Speaker
Description
Data-driven discoveries are permeating critical fabrics of society. However, unreliable discoveries lead to decisions that can have far-reaching and catastrophic consequences on society, defense, and to individuals. This makes the dependability of data-science lifecycles producing discoveries and decisions a critical issue that requires a new holistic view and formal foundations. Furthermore, while the notion of dependability is well-studied in the computer-systems literature, challenges in data science push the boundary of existing knowledge into the unknown.
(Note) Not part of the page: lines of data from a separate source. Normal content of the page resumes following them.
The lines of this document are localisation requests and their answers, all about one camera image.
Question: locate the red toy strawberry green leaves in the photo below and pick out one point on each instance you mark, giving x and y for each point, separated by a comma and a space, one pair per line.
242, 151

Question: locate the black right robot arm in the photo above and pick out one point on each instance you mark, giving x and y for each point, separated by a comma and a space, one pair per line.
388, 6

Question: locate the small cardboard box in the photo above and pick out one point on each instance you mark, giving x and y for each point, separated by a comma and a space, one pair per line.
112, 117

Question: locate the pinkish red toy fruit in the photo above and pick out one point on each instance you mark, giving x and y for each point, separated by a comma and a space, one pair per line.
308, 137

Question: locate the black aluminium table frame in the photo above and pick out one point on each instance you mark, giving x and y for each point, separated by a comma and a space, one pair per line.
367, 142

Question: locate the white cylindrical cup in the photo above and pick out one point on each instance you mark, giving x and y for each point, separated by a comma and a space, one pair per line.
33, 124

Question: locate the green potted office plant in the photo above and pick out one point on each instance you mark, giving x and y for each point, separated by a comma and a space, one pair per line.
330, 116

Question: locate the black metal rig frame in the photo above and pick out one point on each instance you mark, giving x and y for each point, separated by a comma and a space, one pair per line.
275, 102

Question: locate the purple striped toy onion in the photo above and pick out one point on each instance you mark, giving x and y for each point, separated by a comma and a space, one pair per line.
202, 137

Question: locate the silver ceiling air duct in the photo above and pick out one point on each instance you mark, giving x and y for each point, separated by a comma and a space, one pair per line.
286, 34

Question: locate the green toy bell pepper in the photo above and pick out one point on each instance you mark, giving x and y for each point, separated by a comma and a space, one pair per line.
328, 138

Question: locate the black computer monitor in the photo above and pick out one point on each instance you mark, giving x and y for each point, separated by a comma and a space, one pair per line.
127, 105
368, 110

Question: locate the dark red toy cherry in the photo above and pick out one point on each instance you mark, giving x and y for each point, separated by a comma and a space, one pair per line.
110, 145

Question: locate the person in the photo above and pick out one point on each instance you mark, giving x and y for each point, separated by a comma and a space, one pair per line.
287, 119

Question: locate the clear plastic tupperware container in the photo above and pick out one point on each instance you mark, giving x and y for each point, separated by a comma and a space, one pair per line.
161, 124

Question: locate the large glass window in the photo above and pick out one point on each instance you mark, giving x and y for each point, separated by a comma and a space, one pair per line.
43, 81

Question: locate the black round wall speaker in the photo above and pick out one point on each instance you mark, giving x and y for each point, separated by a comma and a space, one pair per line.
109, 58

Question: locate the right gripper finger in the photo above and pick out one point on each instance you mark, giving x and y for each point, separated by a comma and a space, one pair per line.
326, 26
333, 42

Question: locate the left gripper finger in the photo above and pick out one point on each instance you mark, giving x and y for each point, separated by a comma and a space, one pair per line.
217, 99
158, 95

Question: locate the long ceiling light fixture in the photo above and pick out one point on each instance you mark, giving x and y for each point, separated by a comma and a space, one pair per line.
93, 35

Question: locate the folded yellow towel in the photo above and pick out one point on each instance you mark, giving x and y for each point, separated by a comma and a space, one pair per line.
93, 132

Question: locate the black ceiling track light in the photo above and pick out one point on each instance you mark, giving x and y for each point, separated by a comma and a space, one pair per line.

This project, the Dependable Data-Driven Discovery (D4) Institute at Iowa State University, is advancing foundational research on ensuring that data-driven discoveries are of high quality. The D4 Institute advances the theoretical foundations of data science by fostering foundational research to enable understanding of the risks to the dependability of data-science lifecycles, formalizing the rigorous mathematical basis of the measures of dependability for data science lifecycles, and identifying mechanisms to create dependable data-science lifecycles. The institute is facilitating transdisciplinary training of a diverse cadre of data scientists through activities such as the Midwest Big Data Summer School and the TADS Lunch-n-Learn. Phase I focuses on a subset of the Data Science lifecycle and 4 risks (i.e., complexity, uncertainty, resource constraints, and freshness).